Manca anche la conferma del leader di Hamas, Ismail Haniyeh…
“Esatto e questo non è poco. Occorre capire, prima di tutto se, come sembra, sarà solo una tregua temporanea o se porterà a un vero e proprio ‘cessate il fuoco’ e poi a un piano più articolato e di maggiore respiro”.
Qual è il ruolo dell’Egitto in questo primo atteso passo, dal momento che la notizia è arrivata per prima dal ministero degli Esteri del Cairo, dopo diversi negoziati nella capitale egiziana?
“Non è affatto casuale. Il Cairo spinge da settimane per interrompere le operazioni militari a Rafah, lasciando libero il valico e soprattutto il corridoio di Philadelphia che, secondo gli accordi di Camp Davi, dovrebbe essere sotto controllo egiziano. Il fatto che ora non lo sia ha scatenato forti proteste egiziane. In più questo ha portato ad aumentare il dissenso della popolazione egiziana: c’è un’aria di contestazione che preoccupa il governo egiziano e lo ha portato ad aumentare la propria azione di mediazione”.
Intanto il ministro israeliano della Difesa, Yoav Gallant, ha detto al segretario di Stato americano Antony Blinken che lo Stato ebraico è determinato a smantellare Hamas e a trovare un’alternativa per governare Gaza, come riferisce il Times of Israel. Chi potrebbe subentrare?

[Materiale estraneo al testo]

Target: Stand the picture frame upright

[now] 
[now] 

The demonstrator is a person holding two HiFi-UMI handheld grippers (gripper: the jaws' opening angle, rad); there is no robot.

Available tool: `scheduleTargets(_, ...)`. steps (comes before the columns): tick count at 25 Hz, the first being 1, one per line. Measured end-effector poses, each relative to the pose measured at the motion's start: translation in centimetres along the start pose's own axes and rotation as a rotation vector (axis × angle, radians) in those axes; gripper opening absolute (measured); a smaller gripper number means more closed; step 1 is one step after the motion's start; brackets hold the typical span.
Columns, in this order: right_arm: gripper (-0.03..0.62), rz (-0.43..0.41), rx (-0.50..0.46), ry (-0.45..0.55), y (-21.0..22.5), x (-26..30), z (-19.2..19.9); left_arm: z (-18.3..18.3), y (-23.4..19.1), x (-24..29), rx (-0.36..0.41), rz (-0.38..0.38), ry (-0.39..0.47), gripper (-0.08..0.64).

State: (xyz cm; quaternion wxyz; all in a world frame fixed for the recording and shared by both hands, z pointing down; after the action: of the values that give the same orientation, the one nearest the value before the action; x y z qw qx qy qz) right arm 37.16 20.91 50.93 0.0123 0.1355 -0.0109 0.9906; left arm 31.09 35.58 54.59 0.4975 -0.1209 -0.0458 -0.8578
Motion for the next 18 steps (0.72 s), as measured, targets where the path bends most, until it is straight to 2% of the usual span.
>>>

“In questo caso le previsioni sempre molto azzardate e difficili. Obiettivamente la scelta dovrebbe ricadere sull’Autorità Nazionale Palestinese (ANP, che però è fortemente delegittimata dalla popolazione e squalificata al proprio interno. È pur vero che i civili a Gaza vivono con profonda angoscia la situazione umanitaria e criticano l’operato di Hamas. Ma, anche volendolo reinsediare l’ANP, questa avrebbe forza e autorevolezza per governare il territorio?”
Quale alternativa?
“È ipotizzabile che, all’interno dell’accordo e nel punto in si affronta il tema della ricostruzione, ci possa essere l’intenzione internazionale di una sorta di governo ad interim a guida araba, che potrebbe rappresentare una transizione prima di indire una votazione palestinese. Se così non fosse ci sarebbe il rischio di veder replicato il copione di 17 anni fa quando Hamas vinse le elezioni, ma poi si scatenò lo scontro con l’ANP. Il resto, purtroppo, è storia recente. Vanno valutati gli elementi sul terreno, che ad oggi sono ancora confusi”.
Dopo il “sì” di Norvegia, Spagna e Irlanda al riconoscimento dello stato di Palestina, si avvicina la sua istituzione?
“La mossa dei tre paesi ha avuto il suo effetto, anche in termini di reazioni: certo molto veementi da parte di Israele, ma che hanno portato anche a una forte pressione su Israele e a notare come al momento l’Occidente non sia più coeso e unito intorno alle istituzioni di Tel Aviv. Ripeto, credo sia un momento delicato perché Israele non può permettersi un discredito internazionale”.